(Records from a dataset)
______________________________
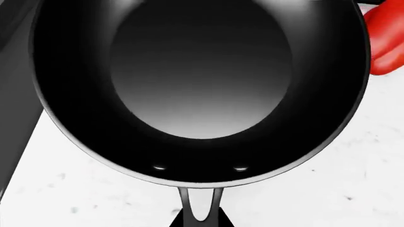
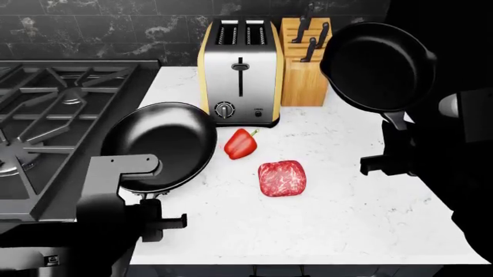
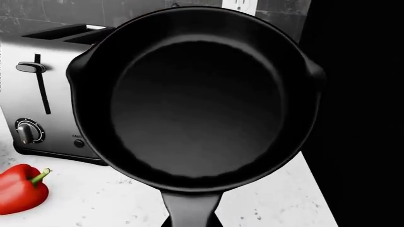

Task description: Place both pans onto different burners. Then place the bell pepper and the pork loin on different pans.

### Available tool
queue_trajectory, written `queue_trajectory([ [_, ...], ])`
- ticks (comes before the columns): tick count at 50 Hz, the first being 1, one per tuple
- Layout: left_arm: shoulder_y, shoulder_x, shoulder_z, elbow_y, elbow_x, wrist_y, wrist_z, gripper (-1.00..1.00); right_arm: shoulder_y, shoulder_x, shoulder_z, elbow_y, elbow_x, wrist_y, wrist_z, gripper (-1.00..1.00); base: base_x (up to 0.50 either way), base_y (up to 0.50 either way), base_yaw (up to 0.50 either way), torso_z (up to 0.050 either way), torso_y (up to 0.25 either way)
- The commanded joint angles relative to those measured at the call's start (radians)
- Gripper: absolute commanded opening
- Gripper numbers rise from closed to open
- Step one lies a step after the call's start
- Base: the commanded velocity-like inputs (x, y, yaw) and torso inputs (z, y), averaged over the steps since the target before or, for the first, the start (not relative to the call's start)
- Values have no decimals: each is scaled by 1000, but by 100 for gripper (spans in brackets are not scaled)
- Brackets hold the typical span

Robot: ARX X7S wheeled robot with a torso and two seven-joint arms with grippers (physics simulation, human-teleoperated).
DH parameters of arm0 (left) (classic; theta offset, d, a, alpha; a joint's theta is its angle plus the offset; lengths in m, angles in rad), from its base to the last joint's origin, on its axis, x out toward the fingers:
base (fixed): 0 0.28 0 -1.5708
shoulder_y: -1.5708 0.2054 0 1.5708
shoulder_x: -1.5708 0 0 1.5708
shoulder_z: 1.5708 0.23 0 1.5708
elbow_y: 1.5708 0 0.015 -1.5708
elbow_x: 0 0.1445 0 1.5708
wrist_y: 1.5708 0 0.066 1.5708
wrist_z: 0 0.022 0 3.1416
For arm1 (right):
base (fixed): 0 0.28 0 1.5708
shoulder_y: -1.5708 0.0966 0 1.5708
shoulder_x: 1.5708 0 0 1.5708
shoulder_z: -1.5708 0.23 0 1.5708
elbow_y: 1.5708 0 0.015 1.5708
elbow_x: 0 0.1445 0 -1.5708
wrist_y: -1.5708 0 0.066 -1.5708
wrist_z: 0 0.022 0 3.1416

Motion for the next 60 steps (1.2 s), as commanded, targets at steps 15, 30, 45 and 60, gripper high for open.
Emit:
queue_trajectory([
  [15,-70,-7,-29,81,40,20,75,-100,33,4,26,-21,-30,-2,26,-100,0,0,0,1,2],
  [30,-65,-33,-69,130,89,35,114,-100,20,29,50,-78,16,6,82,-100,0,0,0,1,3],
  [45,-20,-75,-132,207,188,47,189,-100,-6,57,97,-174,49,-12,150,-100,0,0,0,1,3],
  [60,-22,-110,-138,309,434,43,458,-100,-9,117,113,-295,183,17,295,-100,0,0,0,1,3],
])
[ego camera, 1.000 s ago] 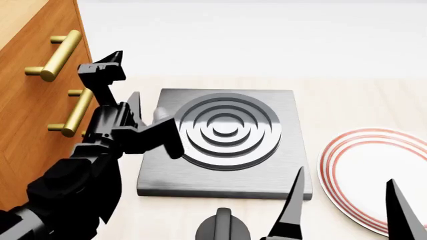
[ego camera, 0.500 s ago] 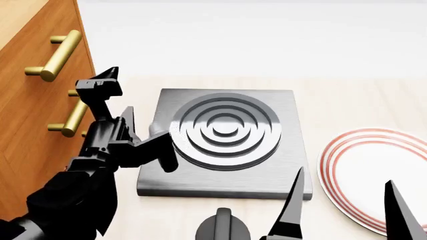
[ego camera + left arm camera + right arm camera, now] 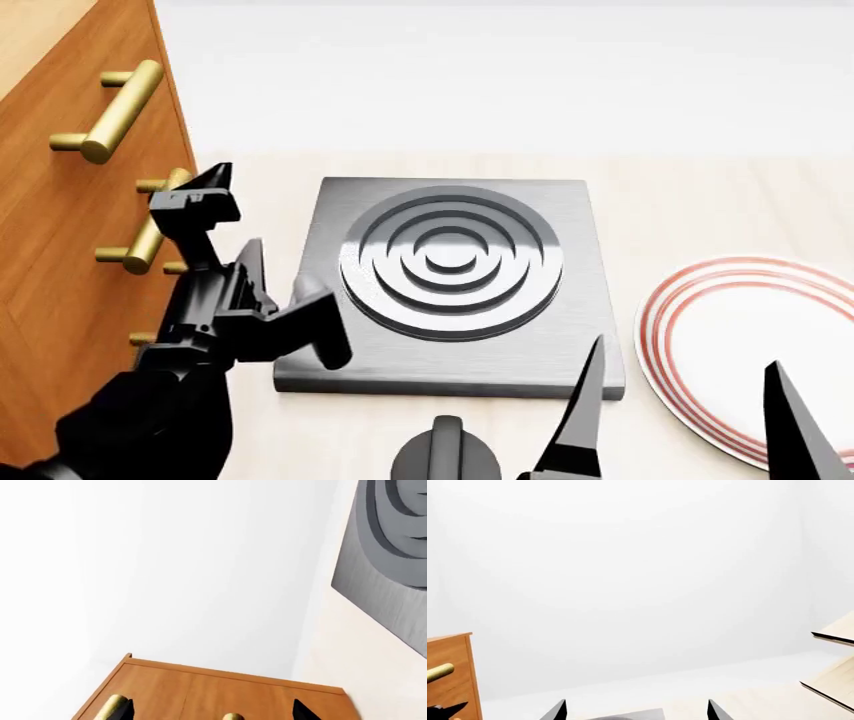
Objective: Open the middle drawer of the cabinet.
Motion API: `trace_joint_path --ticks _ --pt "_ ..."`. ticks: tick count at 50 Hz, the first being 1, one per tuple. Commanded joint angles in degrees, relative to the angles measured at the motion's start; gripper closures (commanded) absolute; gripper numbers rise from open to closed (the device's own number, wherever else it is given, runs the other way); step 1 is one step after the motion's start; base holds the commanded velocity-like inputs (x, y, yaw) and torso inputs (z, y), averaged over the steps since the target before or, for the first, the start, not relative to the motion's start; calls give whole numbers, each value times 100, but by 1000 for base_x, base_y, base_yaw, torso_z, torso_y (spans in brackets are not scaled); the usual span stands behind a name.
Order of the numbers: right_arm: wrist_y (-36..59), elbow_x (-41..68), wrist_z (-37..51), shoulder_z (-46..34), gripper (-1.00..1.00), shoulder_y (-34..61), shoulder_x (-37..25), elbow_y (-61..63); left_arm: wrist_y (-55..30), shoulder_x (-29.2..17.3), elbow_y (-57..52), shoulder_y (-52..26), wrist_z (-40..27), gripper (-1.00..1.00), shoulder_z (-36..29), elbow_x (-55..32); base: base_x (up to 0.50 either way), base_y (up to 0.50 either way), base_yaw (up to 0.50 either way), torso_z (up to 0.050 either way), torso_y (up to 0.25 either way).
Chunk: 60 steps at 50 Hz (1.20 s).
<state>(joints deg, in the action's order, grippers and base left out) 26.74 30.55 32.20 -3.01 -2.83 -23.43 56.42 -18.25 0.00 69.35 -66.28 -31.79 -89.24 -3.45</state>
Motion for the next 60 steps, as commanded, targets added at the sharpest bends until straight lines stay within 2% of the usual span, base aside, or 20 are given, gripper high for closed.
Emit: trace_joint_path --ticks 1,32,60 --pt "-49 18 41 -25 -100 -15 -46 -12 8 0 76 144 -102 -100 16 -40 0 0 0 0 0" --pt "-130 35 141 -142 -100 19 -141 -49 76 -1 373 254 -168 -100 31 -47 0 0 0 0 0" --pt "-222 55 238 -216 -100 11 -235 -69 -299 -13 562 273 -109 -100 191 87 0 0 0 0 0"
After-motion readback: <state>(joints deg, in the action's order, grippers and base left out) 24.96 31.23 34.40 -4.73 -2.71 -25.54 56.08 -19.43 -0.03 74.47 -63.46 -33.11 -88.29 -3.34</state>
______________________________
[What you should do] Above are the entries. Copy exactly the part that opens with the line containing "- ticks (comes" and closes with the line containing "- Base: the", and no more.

[Task solution]
- ticks (comes before the columns): tick count at 50 Hz, the first being 1, one per tuple
- Layout: left_arm: shoulder_y, shoulder_x, shoulder_z, elbow_y, elbow_x, wrist_y, wrist_z, gripper (-1.00..1.00); right_arm: shoulder_y, shoulder_x, shoulder_z, elbow_y, elbow_x, wrist_y, wrist_z, gripper (-1.00..1.00); base: base_x (up to 0.50 either way), base_y (up to 0.50 either way), base_yaw (up to 0.50 either way), torso_z (up to 0.050 either way), torso_y (up to 0.25 either way)
- The commanded joint angles relative to those measured at the call's start (radians)
- Gripper: absolute commanded opening
- Gripper numbers rise from closed to open
- Step one lies a step after the call's start
- Base: the commanded velocity-like inputs (x, y, yaw) and torso inputs (z, y), averaged over the steps since the target before or, for the first, the start (not relative to the call's start)

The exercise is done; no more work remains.